[Source records]
*** Begin section ***
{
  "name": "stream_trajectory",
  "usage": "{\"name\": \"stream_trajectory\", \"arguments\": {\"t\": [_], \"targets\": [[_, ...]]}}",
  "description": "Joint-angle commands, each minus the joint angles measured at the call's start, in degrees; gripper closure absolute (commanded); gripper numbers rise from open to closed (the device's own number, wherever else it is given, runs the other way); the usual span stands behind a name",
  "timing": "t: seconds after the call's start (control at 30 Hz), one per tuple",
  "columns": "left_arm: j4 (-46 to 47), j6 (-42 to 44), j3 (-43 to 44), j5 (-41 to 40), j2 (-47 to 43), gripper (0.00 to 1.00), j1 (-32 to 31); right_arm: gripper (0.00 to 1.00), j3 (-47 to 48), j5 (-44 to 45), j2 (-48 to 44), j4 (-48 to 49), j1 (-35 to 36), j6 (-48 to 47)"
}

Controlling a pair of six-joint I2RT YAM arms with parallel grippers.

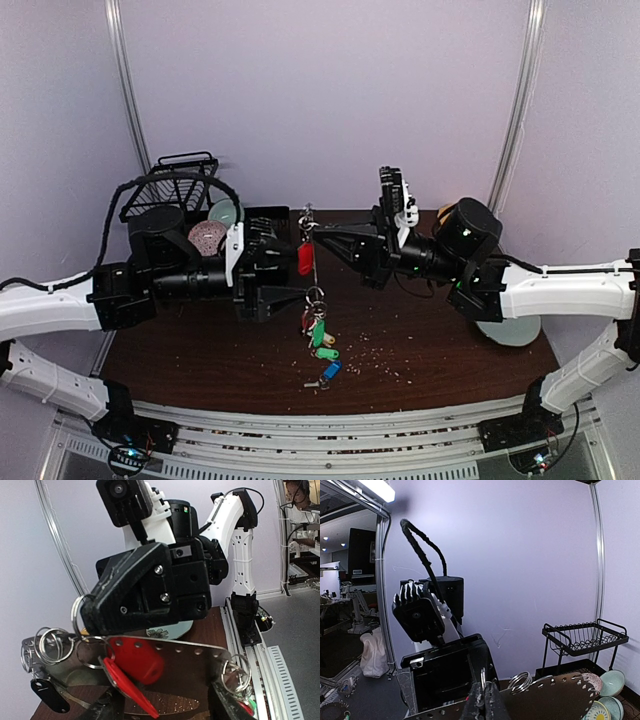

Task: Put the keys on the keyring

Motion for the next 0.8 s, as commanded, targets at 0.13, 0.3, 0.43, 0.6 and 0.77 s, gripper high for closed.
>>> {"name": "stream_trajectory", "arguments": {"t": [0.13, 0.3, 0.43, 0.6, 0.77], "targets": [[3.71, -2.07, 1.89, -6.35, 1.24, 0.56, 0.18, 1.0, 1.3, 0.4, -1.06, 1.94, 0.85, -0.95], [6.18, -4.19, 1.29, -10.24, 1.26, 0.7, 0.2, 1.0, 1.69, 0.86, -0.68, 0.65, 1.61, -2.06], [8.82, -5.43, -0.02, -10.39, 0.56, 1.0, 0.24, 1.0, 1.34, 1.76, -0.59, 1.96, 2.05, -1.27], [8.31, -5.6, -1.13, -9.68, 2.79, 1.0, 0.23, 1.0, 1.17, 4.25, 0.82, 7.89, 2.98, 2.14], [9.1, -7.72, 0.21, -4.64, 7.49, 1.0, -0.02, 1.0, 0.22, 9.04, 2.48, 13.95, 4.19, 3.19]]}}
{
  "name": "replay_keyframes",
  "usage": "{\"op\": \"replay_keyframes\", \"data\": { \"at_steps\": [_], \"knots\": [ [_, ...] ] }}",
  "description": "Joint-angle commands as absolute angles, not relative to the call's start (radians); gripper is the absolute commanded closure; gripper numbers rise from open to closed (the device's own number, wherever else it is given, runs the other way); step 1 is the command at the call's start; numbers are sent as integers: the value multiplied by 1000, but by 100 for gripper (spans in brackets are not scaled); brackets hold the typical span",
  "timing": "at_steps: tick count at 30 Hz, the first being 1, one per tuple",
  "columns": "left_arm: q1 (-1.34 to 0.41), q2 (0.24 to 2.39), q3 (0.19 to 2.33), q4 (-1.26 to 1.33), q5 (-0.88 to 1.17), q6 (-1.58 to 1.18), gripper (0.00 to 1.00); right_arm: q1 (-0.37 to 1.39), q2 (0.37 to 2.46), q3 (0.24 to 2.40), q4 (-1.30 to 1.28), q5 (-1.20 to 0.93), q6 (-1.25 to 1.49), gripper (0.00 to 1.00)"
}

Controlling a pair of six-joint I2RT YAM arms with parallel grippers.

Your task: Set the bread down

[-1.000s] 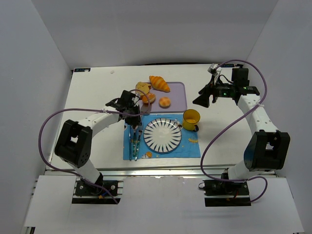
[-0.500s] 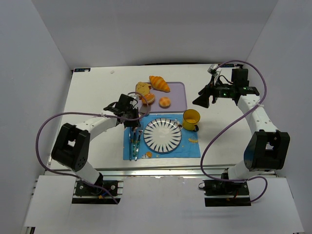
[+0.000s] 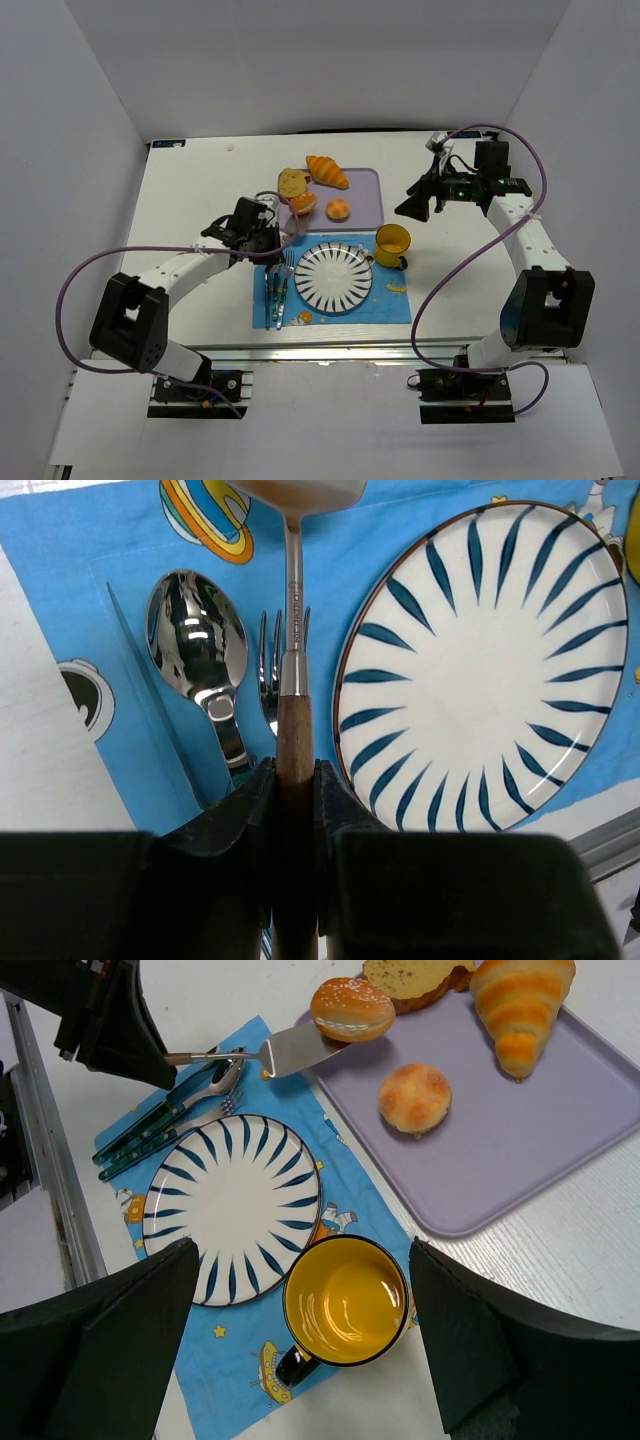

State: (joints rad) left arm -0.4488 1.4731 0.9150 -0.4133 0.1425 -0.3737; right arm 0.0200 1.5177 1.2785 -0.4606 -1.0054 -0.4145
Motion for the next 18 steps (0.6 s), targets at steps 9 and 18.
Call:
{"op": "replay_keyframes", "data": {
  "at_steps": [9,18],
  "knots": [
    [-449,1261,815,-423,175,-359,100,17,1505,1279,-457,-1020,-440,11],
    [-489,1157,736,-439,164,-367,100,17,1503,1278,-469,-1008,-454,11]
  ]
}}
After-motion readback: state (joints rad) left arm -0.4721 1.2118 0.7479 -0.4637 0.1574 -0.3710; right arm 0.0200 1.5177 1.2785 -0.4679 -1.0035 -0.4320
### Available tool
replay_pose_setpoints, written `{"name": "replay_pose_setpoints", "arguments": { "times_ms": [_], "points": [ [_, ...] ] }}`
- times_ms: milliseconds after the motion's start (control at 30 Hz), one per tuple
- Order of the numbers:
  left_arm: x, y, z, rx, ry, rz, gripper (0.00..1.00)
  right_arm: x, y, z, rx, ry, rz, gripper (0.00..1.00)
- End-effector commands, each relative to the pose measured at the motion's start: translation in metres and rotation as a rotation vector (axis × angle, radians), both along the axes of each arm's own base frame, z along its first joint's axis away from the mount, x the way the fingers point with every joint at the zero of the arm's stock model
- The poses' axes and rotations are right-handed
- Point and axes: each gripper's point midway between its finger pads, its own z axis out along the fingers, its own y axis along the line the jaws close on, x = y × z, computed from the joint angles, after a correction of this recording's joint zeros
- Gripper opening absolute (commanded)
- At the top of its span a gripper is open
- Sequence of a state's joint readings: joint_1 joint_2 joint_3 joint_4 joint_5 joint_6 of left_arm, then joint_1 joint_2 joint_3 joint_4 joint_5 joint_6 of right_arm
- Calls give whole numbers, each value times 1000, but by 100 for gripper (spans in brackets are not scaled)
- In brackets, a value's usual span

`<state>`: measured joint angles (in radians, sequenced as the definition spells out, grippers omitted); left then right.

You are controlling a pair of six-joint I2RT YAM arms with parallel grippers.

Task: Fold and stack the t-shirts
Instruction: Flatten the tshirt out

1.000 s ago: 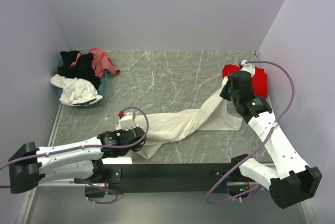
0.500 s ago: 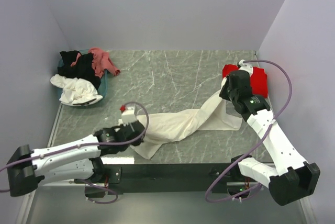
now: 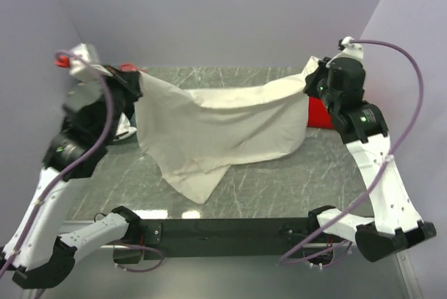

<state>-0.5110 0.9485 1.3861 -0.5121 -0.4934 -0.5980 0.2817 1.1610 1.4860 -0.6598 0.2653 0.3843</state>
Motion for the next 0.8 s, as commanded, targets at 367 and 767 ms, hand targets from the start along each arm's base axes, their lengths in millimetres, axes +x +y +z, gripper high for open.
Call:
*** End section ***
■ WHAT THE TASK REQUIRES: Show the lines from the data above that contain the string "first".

■ EXERCISE RESULT:
  "timing": "at_steps: tick count at 30 Hz, the first being 1, one per tuple",
- End-effector commands, each relative to the pose measured at the motion's start: translation in metres and rotation as a rotation vector (axis × angle, radians), both along the axes of each arm's own base frame, z along its first joint's axis away from the mount, x the way the fingers point with every joint at the zero of the arm's stock model

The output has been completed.